◆ Work task
In the data that follows, count each line holding the string "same"; answer with the number only.

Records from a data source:
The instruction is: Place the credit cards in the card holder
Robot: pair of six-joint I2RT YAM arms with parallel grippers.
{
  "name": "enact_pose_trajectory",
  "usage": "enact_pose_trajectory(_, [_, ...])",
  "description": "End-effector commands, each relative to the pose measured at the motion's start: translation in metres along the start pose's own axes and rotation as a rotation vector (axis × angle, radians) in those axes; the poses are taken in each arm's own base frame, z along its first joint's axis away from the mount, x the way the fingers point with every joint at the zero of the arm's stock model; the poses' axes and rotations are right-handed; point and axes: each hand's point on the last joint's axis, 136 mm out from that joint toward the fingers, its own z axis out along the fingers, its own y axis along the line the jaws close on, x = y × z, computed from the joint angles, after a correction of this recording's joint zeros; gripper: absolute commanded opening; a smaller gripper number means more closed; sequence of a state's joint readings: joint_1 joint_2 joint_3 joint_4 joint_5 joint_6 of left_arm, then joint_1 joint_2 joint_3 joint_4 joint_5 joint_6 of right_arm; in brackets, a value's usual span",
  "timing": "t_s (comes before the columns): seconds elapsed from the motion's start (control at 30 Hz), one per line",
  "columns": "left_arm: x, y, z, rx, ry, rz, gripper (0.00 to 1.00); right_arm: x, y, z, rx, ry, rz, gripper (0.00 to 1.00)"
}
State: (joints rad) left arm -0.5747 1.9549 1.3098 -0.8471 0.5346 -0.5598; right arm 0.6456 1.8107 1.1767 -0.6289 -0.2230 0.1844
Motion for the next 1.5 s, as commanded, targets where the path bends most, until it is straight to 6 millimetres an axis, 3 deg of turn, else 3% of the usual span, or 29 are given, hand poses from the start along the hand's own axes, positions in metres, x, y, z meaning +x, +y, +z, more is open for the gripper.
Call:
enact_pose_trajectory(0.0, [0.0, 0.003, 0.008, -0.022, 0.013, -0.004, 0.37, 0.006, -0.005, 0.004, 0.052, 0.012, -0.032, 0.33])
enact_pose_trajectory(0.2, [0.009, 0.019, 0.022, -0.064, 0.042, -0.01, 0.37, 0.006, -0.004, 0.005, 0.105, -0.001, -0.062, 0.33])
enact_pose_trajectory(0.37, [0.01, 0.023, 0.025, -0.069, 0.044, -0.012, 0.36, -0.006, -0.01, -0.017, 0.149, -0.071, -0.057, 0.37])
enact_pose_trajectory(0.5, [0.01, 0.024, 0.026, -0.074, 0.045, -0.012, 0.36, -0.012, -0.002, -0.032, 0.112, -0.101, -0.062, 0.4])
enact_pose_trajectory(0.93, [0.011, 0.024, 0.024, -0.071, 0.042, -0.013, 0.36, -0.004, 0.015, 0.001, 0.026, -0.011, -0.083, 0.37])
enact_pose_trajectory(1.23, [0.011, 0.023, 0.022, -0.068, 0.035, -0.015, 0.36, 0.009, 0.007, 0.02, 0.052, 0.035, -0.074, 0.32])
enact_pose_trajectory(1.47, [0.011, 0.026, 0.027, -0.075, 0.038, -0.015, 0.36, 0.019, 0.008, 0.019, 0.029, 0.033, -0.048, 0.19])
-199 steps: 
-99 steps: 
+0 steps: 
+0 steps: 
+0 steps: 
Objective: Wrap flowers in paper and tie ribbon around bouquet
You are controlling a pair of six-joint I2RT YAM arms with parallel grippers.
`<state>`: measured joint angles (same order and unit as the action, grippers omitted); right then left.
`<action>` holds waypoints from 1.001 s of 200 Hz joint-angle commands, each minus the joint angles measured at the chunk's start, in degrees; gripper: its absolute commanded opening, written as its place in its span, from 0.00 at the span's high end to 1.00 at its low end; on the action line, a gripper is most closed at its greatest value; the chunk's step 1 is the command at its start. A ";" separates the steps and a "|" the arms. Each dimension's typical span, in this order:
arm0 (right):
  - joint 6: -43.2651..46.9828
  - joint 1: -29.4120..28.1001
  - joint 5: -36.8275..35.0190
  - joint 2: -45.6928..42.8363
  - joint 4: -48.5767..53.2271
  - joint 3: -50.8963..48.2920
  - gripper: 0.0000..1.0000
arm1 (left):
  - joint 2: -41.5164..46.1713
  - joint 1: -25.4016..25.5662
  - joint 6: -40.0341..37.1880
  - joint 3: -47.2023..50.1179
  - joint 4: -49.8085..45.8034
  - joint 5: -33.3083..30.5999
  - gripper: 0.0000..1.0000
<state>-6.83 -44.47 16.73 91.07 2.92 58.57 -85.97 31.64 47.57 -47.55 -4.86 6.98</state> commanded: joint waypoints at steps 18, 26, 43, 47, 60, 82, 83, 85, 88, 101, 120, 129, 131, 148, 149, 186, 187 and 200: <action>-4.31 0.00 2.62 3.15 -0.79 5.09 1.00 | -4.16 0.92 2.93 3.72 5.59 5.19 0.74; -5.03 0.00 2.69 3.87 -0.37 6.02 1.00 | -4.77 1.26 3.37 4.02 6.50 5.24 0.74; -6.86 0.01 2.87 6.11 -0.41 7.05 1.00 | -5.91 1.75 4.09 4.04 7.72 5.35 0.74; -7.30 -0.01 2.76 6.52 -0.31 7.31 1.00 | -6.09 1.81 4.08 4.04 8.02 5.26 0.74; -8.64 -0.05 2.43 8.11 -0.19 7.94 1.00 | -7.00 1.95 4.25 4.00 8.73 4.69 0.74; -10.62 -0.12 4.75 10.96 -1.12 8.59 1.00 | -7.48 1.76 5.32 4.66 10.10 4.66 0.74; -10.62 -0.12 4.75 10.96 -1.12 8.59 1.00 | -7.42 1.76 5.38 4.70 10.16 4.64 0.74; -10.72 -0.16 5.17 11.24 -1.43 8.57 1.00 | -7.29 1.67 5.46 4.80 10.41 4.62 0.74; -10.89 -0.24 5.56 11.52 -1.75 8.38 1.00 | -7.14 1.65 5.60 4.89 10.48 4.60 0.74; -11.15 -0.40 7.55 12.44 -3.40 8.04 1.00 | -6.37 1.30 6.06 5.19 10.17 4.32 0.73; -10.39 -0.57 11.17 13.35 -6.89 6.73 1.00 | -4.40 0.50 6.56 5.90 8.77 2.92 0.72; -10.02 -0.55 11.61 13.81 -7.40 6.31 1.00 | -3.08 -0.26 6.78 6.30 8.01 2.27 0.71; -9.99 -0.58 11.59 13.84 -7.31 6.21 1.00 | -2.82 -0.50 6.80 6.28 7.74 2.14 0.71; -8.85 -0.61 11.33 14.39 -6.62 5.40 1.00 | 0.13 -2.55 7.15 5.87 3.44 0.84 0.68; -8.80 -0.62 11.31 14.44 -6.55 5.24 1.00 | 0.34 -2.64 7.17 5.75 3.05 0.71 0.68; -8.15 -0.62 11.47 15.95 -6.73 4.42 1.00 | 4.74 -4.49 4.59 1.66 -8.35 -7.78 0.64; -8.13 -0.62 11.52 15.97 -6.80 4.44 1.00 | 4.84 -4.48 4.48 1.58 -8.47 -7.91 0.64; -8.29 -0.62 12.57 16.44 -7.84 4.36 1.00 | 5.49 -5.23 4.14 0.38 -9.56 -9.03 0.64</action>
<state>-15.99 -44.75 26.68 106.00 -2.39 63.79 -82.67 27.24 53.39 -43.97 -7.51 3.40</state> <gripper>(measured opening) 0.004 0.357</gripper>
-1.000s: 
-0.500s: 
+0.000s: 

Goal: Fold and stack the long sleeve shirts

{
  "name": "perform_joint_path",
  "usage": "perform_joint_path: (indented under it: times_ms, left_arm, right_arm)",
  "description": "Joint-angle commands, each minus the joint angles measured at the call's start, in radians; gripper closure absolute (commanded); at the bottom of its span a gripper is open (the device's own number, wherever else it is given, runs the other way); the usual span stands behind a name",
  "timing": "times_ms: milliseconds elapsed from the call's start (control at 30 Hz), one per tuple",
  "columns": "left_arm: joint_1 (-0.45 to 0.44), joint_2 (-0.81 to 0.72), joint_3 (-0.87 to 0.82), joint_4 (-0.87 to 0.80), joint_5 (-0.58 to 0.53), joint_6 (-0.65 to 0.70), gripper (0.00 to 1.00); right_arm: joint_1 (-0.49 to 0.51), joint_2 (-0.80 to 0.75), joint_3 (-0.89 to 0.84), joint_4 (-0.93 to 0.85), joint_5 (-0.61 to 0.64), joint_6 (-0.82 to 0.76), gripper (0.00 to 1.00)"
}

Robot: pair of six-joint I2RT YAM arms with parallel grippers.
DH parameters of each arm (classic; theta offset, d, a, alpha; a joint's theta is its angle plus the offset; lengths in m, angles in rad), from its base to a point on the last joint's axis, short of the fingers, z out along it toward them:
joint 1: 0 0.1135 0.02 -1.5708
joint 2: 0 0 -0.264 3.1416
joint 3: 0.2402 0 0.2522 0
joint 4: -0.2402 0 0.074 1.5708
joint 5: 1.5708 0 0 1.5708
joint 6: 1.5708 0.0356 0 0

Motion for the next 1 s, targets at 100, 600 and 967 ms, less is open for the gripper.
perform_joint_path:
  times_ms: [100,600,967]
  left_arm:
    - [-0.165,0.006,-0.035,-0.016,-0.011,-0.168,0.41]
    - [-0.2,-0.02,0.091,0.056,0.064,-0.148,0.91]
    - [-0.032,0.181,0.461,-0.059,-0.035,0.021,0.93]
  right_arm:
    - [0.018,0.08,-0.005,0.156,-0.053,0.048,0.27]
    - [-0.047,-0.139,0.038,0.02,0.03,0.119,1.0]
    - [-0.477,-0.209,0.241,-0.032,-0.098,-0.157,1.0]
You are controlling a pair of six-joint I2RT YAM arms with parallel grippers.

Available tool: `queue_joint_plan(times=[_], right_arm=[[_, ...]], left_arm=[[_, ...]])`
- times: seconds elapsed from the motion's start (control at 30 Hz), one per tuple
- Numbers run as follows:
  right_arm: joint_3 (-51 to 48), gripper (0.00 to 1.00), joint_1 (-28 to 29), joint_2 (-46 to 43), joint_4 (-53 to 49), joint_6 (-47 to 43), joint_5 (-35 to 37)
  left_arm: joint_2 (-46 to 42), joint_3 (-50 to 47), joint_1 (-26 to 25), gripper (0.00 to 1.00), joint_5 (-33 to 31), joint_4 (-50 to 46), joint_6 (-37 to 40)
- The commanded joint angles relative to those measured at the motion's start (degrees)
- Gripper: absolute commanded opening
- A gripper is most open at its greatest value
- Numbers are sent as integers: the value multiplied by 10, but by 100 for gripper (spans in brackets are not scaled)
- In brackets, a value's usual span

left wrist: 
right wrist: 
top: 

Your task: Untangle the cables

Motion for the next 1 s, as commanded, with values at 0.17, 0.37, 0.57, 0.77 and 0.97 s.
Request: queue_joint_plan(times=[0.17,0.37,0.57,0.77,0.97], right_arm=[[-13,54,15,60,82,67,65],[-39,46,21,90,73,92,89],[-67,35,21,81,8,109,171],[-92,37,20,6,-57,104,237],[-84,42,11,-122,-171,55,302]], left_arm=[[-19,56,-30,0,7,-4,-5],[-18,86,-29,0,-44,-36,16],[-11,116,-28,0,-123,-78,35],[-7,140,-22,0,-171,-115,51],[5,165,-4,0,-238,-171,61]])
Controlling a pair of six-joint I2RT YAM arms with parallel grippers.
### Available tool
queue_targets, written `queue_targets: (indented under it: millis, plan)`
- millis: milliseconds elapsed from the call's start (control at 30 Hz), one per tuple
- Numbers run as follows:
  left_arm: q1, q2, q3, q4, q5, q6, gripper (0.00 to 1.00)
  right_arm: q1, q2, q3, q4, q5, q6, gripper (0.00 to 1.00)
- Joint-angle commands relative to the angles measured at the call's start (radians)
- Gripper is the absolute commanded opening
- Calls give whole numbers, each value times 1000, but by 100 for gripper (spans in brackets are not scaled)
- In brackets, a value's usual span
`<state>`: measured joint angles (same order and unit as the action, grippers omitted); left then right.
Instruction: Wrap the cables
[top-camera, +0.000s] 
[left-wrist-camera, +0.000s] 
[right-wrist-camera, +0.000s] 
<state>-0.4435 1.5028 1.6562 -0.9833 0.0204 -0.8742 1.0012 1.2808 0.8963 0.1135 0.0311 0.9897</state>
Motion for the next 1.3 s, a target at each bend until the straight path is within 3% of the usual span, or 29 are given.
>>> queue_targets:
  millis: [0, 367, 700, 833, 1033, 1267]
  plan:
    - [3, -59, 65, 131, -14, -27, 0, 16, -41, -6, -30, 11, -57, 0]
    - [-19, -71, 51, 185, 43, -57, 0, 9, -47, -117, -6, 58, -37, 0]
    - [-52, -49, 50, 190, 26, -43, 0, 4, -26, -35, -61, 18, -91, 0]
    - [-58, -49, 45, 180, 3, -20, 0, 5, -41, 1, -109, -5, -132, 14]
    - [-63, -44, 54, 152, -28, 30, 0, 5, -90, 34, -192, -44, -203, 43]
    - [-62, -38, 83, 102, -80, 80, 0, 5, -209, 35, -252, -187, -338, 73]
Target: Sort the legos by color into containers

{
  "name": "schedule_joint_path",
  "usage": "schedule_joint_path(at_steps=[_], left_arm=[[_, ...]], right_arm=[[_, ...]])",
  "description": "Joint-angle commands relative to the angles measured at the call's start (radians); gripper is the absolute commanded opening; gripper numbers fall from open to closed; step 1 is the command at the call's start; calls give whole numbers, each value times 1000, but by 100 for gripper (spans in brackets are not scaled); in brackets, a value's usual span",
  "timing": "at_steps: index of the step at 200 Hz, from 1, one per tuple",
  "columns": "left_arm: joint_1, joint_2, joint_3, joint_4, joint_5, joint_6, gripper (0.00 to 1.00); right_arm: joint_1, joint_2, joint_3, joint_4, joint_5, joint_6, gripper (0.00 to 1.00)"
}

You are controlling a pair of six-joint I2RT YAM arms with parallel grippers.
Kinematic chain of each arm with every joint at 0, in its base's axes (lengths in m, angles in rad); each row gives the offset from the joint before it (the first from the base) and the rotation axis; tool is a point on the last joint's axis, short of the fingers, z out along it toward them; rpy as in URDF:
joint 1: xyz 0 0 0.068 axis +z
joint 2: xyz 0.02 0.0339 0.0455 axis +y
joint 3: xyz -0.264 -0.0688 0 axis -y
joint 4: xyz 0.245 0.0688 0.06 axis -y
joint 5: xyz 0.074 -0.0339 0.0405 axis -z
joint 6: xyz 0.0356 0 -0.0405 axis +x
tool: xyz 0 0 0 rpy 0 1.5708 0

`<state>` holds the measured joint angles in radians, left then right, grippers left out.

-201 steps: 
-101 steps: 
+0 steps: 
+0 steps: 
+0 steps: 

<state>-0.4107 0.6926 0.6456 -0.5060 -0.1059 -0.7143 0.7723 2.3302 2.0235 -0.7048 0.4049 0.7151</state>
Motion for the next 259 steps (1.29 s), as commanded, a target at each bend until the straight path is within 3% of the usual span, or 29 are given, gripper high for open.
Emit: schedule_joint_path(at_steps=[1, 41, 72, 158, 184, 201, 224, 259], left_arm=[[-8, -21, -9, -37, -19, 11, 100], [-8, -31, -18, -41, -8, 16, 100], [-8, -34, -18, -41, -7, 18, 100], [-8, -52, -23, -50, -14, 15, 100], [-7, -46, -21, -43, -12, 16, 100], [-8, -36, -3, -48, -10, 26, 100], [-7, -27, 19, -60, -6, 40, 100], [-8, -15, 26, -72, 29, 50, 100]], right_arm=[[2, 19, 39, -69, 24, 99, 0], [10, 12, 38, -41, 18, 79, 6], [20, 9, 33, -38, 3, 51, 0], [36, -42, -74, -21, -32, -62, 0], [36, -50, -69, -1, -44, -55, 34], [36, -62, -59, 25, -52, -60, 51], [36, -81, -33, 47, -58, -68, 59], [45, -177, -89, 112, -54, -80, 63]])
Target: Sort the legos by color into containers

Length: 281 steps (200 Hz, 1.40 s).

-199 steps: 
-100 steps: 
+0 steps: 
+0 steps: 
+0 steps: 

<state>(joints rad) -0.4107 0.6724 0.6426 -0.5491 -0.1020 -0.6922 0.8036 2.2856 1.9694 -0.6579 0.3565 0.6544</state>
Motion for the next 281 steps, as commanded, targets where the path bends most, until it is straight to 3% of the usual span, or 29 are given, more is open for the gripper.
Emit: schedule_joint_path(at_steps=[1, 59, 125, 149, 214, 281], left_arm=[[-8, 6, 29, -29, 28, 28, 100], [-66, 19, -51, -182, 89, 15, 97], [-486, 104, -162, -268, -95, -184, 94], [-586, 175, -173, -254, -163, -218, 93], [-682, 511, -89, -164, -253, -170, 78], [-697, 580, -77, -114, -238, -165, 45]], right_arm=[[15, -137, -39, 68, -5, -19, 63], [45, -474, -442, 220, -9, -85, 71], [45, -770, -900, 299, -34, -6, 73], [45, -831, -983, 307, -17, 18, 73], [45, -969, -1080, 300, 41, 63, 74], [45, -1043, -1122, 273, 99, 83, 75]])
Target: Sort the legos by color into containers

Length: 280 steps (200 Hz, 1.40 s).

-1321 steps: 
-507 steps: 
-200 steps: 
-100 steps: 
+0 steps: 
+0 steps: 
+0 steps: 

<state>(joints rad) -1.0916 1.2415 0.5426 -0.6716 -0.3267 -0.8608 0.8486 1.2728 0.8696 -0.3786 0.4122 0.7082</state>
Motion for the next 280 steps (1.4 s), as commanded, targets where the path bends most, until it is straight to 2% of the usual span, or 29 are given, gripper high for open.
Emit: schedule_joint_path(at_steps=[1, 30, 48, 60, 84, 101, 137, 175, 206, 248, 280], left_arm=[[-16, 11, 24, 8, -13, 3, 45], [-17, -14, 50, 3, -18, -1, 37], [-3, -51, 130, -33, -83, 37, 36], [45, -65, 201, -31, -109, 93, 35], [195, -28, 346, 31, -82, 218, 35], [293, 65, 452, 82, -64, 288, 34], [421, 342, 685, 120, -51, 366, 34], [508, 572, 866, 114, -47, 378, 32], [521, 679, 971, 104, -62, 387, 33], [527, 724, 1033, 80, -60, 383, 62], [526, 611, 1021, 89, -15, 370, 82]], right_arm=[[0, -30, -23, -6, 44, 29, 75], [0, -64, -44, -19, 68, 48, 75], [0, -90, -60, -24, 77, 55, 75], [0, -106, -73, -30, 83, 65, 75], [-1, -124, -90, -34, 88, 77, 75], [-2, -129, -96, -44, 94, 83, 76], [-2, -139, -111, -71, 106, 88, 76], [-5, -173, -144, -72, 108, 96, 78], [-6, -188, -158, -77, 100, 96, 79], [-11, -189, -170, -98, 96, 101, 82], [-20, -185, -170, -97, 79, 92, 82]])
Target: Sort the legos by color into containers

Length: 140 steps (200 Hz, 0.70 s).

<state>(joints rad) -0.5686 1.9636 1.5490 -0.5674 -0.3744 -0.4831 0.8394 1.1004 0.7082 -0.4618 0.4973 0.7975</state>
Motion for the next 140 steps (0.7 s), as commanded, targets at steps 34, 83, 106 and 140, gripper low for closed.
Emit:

◆ Reply
2